• [WORK TO COMPLETE]: Nothing but the lines from the one that contains "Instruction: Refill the" through the end of the listing should appear, set down exactly.

• [AVAILABLE DATA]:

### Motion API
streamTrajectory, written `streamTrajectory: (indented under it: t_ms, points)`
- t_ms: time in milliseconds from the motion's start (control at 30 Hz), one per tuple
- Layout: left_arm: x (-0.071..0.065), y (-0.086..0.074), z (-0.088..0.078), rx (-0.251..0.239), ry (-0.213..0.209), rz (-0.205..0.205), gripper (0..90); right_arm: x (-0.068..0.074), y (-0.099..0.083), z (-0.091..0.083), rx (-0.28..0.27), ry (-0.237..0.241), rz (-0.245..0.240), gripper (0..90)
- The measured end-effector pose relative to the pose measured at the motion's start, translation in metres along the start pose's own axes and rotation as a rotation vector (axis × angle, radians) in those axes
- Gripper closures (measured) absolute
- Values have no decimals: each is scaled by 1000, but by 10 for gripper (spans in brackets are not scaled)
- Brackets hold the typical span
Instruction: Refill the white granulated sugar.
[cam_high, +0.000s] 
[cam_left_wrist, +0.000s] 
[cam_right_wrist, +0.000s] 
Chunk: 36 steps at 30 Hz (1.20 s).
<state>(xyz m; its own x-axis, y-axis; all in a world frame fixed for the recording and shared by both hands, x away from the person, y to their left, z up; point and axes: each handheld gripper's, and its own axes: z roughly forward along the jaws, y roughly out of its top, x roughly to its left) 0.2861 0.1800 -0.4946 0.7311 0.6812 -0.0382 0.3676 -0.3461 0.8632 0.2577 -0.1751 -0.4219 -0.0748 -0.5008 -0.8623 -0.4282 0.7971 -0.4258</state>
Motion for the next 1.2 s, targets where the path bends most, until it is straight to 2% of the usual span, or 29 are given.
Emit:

• [PROBLEM SOLUTION]:
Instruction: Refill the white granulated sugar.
[cam_high, +0.000s] 
[cam_left_wrist, +0.000s] 
[cam_right_wrist, +0.000s] 
Chunk: 36 steps at 30 Hz (1.20 s).
<state>(xyz m; its own x-axis, y-axis; all in a world frame fixed for the recording and shared by both hands, x away from the person, y to their left, z up; point and axes: each handheld gripper's, and its own axes: z roughly forward along the jaws, y roughly out of its top, x roughly to its left) 0.2861 0.1800 -0.4946 0.7311 0.6812 -0.0382 0.3676 -0.3461 0.8632 0.2577 -0.1751 -0.4219 -0.0748 -0.5008 -0.8623 -0.4282 0.7971 -0.4258</state>
Motion for the next 1.2 s, targets where the path bends most, until it is straight to 2% of the usual span, or 29 are given.
Emit:

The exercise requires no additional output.